Conversion

A measurable outcome that represents success after a click, open, or campaign touchpoint.

Back to glossaryAttribution basics

Formal definition

A conversion is a user action designated as a success event within a measurement framework and used as an output for attribution, optimization, or reporting.

Plain-English explanation

A conversion is the action you wanted the user to complete, such as an install, signup, subscription, purchase, or completed onboarding. Teams also compare campaigns by conversion rate, which is usually measured as a percentage.

Visual journey

Journey: a campaign creates visits, the user reaches a Smart Page, then completes signup and later purchase. Both outcomes can count as conversions, and teams compare them against the incoming visit volume.

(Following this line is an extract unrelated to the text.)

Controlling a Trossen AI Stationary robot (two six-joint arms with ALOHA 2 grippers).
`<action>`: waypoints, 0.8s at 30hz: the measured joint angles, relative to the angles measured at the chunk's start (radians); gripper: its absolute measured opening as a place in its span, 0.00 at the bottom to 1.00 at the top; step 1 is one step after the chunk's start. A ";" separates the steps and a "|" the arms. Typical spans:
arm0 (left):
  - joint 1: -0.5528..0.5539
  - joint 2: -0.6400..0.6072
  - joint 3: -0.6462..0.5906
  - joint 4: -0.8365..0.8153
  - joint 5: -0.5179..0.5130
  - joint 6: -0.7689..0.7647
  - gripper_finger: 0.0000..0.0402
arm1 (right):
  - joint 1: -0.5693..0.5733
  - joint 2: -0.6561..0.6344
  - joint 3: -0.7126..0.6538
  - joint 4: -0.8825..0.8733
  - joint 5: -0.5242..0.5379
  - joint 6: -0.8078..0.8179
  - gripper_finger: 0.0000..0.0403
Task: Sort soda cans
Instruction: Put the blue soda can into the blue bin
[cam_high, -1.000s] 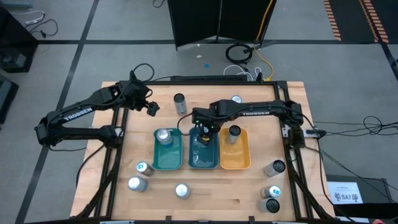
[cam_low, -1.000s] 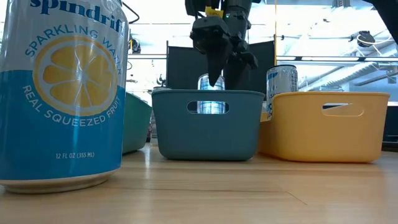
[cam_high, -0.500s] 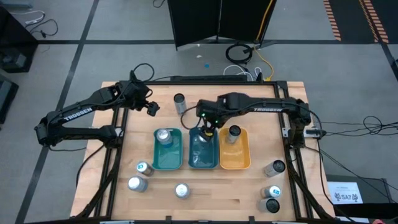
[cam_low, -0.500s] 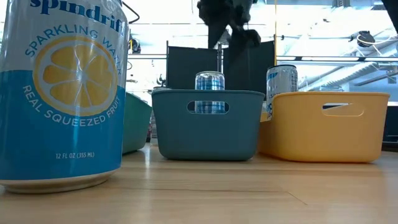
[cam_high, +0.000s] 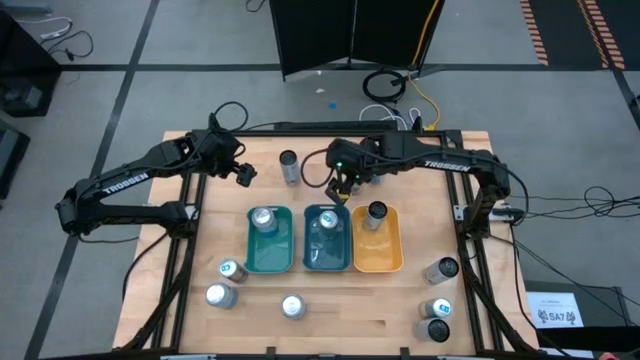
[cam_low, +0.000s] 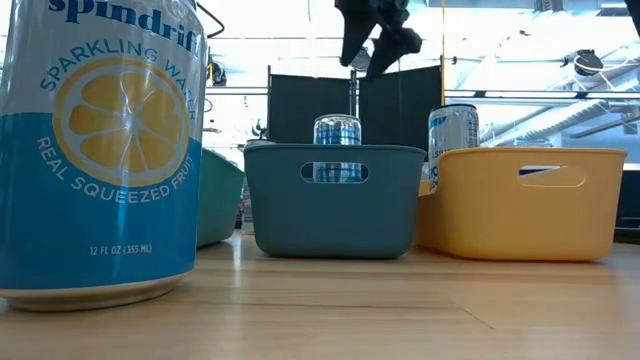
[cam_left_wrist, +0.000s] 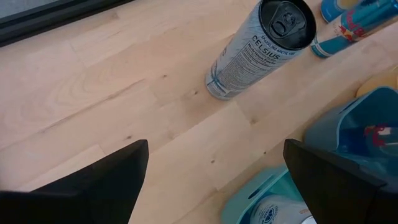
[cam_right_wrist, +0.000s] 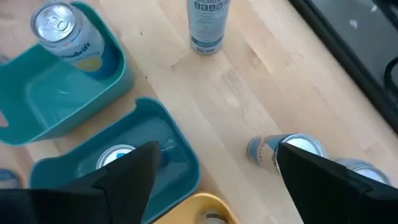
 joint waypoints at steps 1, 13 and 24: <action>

Diagram showing campaign visits, a Smart Page, a signup conversion, and a purchase conversion as measurable outcomes.

Examples

  • Installing the app after tapping a campaign link.
  • Completing signup after arriving through a Smart Page.
  • If 200 clicks produce 12 signups, the signup conversion rate is 6%.
  • Making a purchase after opening a deferred deep link.

How it works

  • A business event is selected as meaningful enough to measure.
  • The event is recorded with a timestamp and user context.
  • Teams often compare that event against clicks, visits, or opens to calculate conversion rate: conversions / eligible opportunities * 100%.

How Attriax uses it

  • Attriax treats conversions as the outcomes teams want to compare across campaigns, links, and channels.
  • App installs, deep-link opens, and custom events can all help describe the route from acquisition to outcome.
  • A campaign with a higher conversion rate is usually a stronger fit, but teams should still compare volume, quality, and downstream value.

Questions people ask

Why is conversion rate usually shown as a percent?

Because it compares successes to opportunities. If you divide conversions by clicks, visits, installs, or another base, then multiply by 100, you get a percentage that is easy to compare across campaigns.

Does a higher conversion rate always mean a campaign is better?

Usually it signals a better match between the audience and the offer, but not always by itself. Teams should also look at traffic volume, conversion quality, revenue, and what users do after the first conversion.